About the Register

Inspect Evals provides a way to share Inspect eval implementations with the broader community. However, as the number of evaluations grew, we found that maintaining quality and compatibility in a single package was not sustainable. As of the 8th of May 2026, Inspect Evals will stop accepting eval code submissions into /src. To register new evals, contributors can submit a simple .yaml file that points to an externally managed repo that hosts the eval. This move towards a distributed register model mirrors the approach taken by other projects that faced similar problems, such as Helm/charts, Terraform Registry, and Docker Official Images.

[!TIP] This doc primarily serves as a background explainer for contributors who want to understand why we moved to a register model. Seeking a guide to help register an evaluation whose code lives in a separate upstream repository? See the Submission Guide.

Table of Contents

Background

Where Inspect Evals Started

Inspect Evals was launched in May 2024 as a collection of example evaluations for the Inspect AI framework. It was intended to foster community collaboration and make it easy to run, experiment and share Inspect AI evaluations. In the past, we’ve done this by accepting PRs which submit evals directly to src/, with the intention that they can be installed and run locally from the Inspect registry. What started as a project to show a handful of evaluation examples now hosts 120+ evaluation implementations and 200+ Inspect AI tasks; with the growth, we started having to make trade-offs between opposing requirements.

What we have learned

There are at least two opposing requirements which mean the existing model (“Inspect Evals 1.0”) is not a practical long-term solution. These requirements are:

  1. Stability/reproducibility vs ease-of-use An essential requirement of evals is that they are stable over time and have reproducible results. Naively pinning versions creates dependency conflicts, and other solutions such as containerisation/virtual environments don’t yet provide the same low-friction developer or user experience.
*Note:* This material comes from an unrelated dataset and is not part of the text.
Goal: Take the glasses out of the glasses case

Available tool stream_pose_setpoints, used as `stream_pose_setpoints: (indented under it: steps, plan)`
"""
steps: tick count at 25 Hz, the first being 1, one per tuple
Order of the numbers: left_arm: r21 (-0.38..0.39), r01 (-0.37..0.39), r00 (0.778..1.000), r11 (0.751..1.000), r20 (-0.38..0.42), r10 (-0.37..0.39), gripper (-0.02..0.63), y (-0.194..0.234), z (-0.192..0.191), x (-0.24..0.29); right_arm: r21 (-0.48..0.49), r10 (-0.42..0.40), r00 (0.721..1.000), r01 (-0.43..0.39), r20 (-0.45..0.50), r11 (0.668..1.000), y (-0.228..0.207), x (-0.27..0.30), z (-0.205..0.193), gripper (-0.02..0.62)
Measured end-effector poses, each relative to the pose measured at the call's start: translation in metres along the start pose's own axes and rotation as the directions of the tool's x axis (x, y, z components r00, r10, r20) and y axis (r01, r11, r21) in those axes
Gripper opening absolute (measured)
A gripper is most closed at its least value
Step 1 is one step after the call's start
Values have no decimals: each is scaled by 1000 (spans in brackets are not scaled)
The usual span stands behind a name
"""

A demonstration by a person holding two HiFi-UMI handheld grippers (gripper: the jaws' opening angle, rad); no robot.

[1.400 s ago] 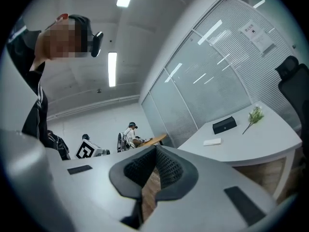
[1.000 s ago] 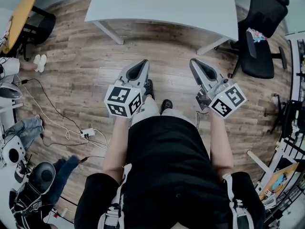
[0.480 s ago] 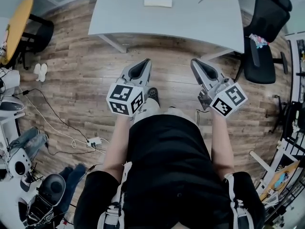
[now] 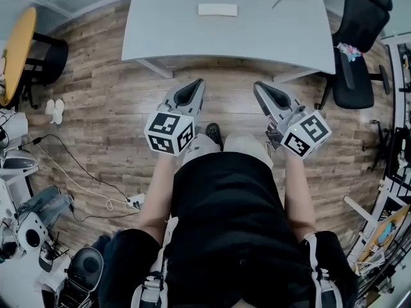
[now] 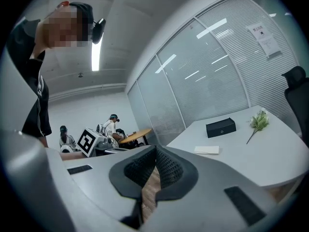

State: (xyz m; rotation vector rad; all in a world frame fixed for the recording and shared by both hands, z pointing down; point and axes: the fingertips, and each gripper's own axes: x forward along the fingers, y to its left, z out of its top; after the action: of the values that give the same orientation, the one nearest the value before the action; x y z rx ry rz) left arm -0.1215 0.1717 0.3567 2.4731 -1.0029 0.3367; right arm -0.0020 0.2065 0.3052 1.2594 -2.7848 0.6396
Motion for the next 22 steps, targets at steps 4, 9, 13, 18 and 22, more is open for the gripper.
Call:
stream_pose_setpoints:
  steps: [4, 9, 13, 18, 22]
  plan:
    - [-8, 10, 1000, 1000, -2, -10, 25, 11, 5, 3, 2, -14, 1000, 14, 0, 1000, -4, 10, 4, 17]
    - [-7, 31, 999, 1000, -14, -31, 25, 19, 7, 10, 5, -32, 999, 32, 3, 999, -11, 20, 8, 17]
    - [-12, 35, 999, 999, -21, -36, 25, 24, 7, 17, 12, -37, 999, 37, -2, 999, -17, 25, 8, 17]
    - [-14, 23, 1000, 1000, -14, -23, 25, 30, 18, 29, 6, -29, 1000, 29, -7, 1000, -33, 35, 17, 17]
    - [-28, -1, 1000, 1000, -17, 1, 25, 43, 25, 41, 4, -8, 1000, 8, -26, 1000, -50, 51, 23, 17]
  2. Quality vs accessibility: Users want evals that are reliable and accurate; there is no easy way to provide guarantees other than thorough quality assurance checks. Imposing this QA process as a prerequisite for every eval submission creates unreasonable amounts of friction, and isn’t a scalable way to help users identify evals that meet their needs.

The issues we encountered aren’t unique to Inspect Evals. An informative example was Helm’s helm/charts. It also started as a mono-repo which eventually grew too large to be sustainable. They then moved to a distributed model where charts live in upstream repos and a central registry (Artifact Hub) handles discovery.

Monorepo: helm/charts Distributed Register: Artifact Hub
Screenshot of charts hosted on the helm/charts mono-repo Screenshot of charts on the Artifact Hub

Introducing: The Inspect Evals Register

As of the 8th of May 2026, new evaluations must be hosted in an upstream repo and registered to Inspect Evals via a simple .yaml file. Registered evals will be discoverable via the Inspect Evals documentation, and we have designed the process so that users get the instructions to make running the evaluation straightforward.

We believe that moving towards this design will:

  • Simplify dependency management, each eval is installed independently which means adding or updating one eval can’t break another (easier to have stable eval versions).
  • Lower the barrier to sharing evals, as submissions no longer have to go through our lengthy QA process. The results of most QA tests don’t block submissions but provide users with information on the quality and reliability so that they can make informed choices.
  • Keep evals discoverable and accessible through the Inspect Evals documentation.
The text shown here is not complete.